O estudo, divulgado em agosto, mostrou que 98% dos usuários do WhatsApp mandam mensagens de texto e 76% afirmam trocam também recados em áudio. O que poderia explicar um percentual tão expressivo daqueles que gostam de usar a voz?
— Praticidade, pressa, distâncias mais longas entre pessoas e espaços, pouco tempo para dar conta de tudo: trabalho, lazer, família, reflexões, cuidados pessoais, entre outros aspectos. O que resta é recorrer às tecnologias que possam auxiliar a lidar com as demandas — pondera a psicóloga cognitivo-comportamental Carolina Lisboa.
— A possibilidade de envio de áudio ajuda a reduzir erros de interpretação de mensagem. Além disso, esse recurso pode ser utilizado sem a necessidade de olhar diretamente para tela, o que facilita o uso dependendo do ambiente no qual a pessoa se encontra — complementa Karen Sica, professora da Faculdade de Comunicação Social da PUCRS.
"Déficit de habilidades sociais" versus a segurança da entonação
Esse hábito, contudo, traz reflexões sobre um possível prejuízo ao diálogo. Gravar mensagens de áudio em um aplicativo, afinal, não passa de uma forma de mandar recados: alguém fala, alguém talvez responda, mas não há efetivamente conversa, diálogo, uma troca de experiências que tradicionalmente representa a comunicação eficiente.
— As tecnologias da informação e comunicação têm o risco de gerar um déficit em habilidades sociais (saber dizer não, olhar olho no olho ou ler as emoções faciais), porque, de uma maneira geral, não permitem o diálogo ou ao menos a interação face a face — reflete Carolina, também professora da pós-graduação em psicologia da PUCRS.
No entendimento de alguns pesquisadores, porém, isso não significa que a comunicação por meio de áudio seja menos eficiente: seria só uma nova forma de trocar ideias.
— Isso altera um pouco a dinâmica da conversa, posso pensar no que vou responder, editar etc., só que, ao conversarmos no telefone, também estamos falando com uma máquina, em última instância. Mas, vejamos: algumas pessoas se desentendiam nas mensagens de texto justamente porque no texto faltava a entonação, por exemplo, que pode fazer diferença no sentido de uma conversa. O áudio supre essa lacuna. Talvez esse seja também um fator importante — afirma Flávio Meurer, em resposta dada por e-mail.
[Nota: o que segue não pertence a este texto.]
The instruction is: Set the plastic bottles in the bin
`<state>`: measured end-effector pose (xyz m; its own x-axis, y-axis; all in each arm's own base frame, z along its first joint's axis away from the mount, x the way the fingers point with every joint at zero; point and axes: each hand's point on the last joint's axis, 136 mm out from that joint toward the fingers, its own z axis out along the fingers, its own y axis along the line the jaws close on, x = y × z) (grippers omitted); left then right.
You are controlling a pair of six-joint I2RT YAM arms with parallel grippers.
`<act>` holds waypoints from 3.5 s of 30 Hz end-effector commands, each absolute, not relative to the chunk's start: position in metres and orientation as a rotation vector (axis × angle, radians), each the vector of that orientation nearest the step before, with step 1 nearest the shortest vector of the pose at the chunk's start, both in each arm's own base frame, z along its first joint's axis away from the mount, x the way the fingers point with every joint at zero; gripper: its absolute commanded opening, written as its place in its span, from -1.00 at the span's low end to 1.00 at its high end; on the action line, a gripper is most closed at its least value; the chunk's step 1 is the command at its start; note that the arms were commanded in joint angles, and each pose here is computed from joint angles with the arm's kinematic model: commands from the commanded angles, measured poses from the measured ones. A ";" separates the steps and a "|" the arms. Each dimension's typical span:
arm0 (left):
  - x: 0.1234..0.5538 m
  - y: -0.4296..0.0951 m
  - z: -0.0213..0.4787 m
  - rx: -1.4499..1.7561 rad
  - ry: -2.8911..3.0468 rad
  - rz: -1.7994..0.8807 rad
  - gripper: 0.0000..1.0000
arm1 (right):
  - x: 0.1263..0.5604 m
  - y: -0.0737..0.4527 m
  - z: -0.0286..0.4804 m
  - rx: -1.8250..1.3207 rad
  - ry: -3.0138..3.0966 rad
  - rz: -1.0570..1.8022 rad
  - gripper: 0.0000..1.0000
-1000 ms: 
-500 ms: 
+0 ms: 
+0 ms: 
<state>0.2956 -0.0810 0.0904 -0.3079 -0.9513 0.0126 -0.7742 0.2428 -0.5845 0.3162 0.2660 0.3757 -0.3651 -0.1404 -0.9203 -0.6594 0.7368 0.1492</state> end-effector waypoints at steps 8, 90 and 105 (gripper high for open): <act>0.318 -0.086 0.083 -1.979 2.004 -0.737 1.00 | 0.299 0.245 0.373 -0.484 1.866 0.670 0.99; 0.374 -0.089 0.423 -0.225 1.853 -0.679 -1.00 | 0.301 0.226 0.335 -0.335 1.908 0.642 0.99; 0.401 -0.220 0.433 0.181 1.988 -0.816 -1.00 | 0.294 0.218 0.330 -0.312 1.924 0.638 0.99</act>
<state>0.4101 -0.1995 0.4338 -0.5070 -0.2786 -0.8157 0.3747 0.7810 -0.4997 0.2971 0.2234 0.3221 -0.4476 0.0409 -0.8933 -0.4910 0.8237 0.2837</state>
— Embora o retorno não seja imediato, pois depende da disponibilidade do outro indivíduo, a comunicação existe — define Karen Sica.
Para Meurer, mais e mais pessoas devem vencer alguma barreira tecnológica que ainda exista para, em breve, fazer uso das novas ferramentas de comunicação:
— Na verdade, o que me parece expressivo é o número dos que usam texto ainda. Creio que a tendência é que esse número diminua ainda mais, ainda que algumas pessoas, eu, por exemplo, se sintam estranhas mandando áudios e continuem preferindo o texto.